Records drawn from a dataset
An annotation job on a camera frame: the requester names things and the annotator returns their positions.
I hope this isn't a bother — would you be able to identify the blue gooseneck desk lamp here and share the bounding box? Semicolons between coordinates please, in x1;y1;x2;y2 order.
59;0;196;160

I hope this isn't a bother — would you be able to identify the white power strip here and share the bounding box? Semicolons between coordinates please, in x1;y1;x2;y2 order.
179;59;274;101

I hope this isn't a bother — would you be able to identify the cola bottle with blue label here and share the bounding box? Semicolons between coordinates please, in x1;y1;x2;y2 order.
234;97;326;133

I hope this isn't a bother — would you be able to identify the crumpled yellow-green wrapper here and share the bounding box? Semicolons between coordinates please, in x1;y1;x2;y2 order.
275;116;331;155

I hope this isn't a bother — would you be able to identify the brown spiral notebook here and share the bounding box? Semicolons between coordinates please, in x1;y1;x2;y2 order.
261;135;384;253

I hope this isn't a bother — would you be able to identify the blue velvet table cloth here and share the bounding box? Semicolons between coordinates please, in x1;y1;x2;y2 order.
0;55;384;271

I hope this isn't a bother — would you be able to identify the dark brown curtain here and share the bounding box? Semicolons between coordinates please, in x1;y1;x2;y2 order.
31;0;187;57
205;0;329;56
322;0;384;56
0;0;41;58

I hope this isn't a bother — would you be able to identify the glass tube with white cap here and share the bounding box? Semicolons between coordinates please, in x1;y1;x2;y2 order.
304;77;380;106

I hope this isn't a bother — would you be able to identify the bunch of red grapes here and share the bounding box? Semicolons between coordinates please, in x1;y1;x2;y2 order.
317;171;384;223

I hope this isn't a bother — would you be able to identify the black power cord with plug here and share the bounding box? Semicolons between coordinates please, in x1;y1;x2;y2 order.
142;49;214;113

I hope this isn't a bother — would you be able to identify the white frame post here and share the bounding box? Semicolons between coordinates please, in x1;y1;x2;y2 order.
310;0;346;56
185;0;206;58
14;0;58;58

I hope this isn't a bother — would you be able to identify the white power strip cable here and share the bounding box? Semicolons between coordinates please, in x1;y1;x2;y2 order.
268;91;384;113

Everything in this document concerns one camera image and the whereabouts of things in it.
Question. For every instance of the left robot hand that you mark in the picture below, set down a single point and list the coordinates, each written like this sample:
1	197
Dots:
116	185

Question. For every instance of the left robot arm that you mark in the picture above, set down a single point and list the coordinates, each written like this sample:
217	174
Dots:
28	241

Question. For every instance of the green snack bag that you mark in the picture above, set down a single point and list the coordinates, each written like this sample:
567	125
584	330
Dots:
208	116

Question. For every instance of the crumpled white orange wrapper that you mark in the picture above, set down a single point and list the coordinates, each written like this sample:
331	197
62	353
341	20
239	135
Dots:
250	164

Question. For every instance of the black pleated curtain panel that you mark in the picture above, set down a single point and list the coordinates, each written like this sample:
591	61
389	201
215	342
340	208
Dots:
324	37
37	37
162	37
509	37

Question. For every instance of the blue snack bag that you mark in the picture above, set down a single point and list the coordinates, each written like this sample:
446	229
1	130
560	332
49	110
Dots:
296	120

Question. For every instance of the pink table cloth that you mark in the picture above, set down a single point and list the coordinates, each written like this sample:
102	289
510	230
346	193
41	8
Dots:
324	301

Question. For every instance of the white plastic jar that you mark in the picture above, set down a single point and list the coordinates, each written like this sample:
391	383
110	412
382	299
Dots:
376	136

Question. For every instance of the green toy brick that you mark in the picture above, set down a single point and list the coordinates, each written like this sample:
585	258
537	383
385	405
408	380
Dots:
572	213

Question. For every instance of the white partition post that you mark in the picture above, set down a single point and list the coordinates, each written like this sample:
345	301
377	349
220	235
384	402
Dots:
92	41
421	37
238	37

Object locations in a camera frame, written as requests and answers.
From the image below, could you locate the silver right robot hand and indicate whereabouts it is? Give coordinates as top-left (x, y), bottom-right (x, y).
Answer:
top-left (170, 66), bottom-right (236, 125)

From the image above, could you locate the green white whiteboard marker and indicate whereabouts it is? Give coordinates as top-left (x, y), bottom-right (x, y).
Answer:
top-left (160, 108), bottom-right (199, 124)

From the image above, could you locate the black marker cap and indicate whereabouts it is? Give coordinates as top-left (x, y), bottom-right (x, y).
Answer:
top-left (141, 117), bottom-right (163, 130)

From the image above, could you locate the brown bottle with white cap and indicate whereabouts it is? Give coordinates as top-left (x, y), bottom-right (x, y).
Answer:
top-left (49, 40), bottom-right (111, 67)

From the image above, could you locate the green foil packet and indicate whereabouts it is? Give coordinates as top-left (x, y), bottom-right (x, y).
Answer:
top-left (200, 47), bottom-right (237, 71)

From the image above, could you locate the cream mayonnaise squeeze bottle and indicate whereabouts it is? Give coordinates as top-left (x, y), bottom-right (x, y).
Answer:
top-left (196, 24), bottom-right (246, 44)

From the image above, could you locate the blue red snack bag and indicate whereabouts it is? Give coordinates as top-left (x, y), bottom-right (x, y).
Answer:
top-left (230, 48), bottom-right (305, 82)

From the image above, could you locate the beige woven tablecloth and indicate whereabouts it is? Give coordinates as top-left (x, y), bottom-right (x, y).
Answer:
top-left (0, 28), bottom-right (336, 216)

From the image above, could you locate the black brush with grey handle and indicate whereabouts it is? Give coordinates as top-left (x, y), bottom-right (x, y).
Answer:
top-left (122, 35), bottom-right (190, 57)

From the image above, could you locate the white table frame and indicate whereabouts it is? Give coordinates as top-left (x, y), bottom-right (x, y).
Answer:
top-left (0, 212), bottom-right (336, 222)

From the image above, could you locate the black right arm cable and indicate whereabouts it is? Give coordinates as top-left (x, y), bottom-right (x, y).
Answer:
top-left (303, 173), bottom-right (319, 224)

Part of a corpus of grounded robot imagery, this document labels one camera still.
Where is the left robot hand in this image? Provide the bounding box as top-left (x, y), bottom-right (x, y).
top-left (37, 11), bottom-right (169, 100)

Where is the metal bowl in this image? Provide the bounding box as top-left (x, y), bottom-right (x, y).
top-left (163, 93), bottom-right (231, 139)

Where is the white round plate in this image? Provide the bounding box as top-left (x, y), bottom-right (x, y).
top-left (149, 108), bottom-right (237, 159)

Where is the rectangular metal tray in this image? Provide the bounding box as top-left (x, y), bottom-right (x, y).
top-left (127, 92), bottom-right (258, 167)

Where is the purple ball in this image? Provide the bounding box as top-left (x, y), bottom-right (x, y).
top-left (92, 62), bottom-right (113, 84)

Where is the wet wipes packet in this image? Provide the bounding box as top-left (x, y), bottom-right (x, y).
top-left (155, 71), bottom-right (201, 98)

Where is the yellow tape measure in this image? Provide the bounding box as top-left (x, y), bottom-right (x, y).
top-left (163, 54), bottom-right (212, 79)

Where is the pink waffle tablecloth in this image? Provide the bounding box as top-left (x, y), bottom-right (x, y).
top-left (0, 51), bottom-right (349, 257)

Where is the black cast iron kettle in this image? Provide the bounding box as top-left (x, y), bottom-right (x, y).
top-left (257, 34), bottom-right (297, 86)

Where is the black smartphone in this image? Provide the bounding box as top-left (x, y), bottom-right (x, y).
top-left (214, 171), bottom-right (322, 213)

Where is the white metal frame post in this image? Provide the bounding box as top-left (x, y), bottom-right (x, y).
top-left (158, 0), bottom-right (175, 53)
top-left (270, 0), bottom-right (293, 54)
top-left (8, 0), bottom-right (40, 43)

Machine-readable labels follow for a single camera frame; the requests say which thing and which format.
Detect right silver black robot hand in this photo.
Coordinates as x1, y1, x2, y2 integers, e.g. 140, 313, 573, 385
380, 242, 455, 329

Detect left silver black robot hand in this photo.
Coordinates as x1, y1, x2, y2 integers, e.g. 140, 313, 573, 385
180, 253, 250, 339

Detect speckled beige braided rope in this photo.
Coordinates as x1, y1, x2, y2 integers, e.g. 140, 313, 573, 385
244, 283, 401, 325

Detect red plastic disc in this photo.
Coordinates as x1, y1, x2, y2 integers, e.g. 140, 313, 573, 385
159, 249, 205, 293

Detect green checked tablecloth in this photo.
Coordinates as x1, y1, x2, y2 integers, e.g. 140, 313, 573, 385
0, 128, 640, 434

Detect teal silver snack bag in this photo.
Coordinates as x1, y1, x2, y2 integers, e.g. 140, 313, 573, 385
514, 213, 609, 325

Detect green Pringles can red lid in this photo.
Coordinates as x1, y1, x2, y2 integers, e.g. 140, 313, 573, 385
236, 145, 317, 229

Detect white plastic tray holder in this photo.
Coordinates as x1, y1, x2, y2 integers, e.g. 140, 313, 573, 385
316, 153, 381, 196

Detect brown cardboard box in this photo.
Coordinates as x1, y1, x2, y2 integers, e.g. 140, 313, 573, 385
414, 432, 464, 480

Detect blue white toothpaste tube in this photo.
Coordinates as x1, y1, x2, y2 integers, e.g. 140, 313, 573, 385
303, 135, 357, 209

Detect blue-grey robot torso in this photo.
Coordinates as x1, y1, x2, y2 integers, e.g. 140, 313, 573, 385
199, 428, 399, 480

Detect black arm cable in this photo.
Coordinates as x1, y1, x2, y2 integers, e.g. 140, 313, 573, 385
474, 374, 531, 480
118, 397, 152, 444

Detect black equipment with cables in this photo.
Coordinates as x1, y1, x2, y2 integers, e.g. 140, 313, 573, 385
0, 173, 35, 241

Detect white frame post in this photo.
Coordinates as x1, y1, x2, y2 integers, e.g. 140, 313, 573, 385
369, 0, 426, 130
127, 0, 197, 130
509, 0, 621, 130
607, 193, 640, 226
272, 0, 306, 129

*Exercise aim:*
For the string "things", give the number of lines in the entries that contain it, with no other words.

*Your response:*
2